Затемно – этого Даруев не боялся. Было заранее обговорено, что все произойдет в темноте, для того и готовили Рябова. Охрана – а она у Григорьева была, это он знал точно, – так вот охрана в темноте контролирует только ограниченное пространство – десять, максимум двадцать метров. И если машину со стрелком поставить в отдалении…
– Сам с ним поедешь!
– А? – вскинулся Даруев.
– Киллера своего повезешь сам. Будешь его контролировать.
Как приказ прозвучало.
– Трогай! – сказал тучный.
Фотографию Григорьева он не оставил Даруеву, спрятал во внутренний карман пиджака.
Доехали до лесной развилки, где, примяв сырую траву, стоял черный «БМВ». Тучный пересел туда. Но прежде чем покинуть машину Даруева, сказал, глядя куда-то в сторону:
– Чтобы все быстро было! Времени у нас нисколько не осталось!
«У нас» – это у него с Даруевым. «У нас» – это у него с теми людьми, что сидели в «БМВ», рассматривая полковника хмуро-недоброжелательно.
– Все сделаем! – сказал поспешно Даруев и повел плечами.
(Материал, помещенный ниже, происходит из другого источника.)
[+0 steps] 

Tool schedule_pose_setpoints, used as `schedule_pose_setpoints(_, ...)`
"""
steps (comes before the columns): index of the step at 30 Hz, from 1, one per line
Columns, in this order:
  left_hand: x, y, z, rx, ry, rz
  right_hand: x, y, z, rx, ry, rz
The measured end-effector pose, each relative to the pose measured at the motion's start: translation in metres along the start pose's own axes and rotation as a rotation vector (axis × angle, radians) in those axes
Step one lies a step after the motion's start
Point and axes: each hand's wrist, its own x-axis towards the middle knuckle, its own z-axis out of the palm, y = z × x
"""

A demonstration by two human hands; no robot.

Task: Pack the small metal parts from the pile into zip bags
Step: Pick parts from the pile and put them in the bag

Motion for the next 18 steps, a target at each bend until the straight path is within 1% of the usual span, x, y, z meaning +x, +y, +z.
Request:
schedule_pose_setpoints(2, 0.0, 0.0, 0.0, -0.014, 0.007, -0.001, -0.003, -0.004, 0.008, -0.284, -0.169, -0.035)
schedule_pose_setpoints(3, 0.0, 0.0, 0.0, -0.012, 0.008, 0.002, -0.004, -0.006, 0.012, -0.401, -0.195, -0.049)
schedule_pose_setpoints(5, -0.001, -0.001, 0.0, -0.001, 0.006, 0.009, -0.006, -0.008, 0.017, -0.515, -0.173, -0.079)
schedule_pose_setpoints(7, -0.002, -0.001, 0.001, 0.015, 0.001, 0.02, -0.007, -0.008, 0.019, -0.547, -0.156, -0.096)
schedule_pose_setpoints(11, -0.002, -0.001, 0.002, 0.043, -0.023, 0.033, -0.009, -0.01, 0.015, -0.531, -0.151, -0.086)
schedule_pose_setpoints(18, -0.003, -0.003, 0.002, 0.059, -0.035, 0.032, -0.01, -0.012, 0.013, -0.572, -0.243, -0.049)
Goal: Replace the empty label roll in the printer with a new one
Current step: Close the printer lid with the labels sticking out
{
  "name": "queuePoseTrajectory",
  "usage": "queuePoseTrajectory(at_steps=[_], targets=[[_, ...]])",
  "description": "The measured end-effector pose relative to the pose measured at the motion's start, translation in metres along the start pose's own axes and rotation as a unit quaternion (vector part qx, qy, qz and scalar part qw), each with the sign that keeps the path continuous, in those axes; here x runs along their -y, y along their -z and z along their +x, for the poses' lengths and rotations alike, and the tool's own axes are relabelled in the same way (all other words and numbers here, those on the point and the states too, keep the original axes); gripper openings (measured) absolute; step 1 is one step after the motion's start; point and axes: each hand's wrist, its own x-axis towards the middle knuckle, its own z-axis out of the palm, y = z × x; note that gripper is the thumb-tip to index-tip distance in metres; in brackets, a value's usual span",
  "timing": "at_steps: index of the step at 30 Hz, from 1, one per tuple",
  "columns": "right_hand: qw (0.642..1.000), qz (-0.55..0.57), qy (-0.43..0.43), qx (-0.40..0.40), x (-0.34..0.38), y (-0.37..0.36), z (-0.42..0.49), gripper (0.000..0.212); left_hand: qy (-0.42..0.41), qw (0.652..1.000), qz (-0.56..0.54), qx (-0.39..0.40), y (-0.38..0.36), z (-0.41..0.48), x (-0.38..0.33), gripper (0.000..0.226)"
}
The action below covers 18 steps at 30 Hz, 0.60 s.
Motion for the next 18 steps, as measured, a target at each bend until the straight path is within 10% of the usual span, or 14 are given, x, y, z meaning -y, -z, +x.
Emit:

Ему стало зябко. То ли от этих взглядов, то ли от вползшей в распахнутую дверь сырости.
Темно-синяя в крупную клетку рубашка, комбинезон, на голове кепи. Так был одет Рябов. Даруев знал толк в переодевании. Переодевание – это преображение, так говорил много лет назад преподаватель в спецшколе КГБ, где учился Даруев. Такая одежда, как у Рябова, создает определенный образ. В голове человека, невольного свидетеля, отпечатывается что-то, чего он сам не осознает. А потом, если приходится давать показания, этот образ всплывает откуда-то из глубины сознания. Кепи, комбинезон, рубашка с закатанными рукавами. «Это был монтер, – говорит человек. – Или водопроводчик». И сыщик потом, сколько ни бейся, не нащупает нужную нить, уже не свернет нечаянного свидетеля с определенного самим человеком пути. Монтер – и все тут. Поди разыщи этого монтера.
Винтовку положили на заднее сиденье «Волги». Из прочего оружия у них был еще только пистолет – в кармане брюк Даруева.
Рябов ничего не знал. С неизменно невозмутимым видом переоделся в приготовленную для него одежду «монтера», кепи надевать не стал, свернул и хотел спрятать в карман, но Даруев коротко бросил:
– Надень!
И Рябов так же невозмутимо и безмолвно подчинился. Вечер опускался на базу, и из-под деревьев выползала прохлада. Даруев хлопнул Рябова по плечу:
– Садись в машину!
Он хотел, чтобы у них сейчас все было по-простому, по-свойски.
Подъехали к воротам. Парень в футболке и шортах распахнул ворота и махнул рукой пассажирам «Волги».
На дороге было уже темно. Даруев обернулся назад, где на сиденье лежала прикрытая старым плащом винтовка, потом взглянул на молчаливого Рябова.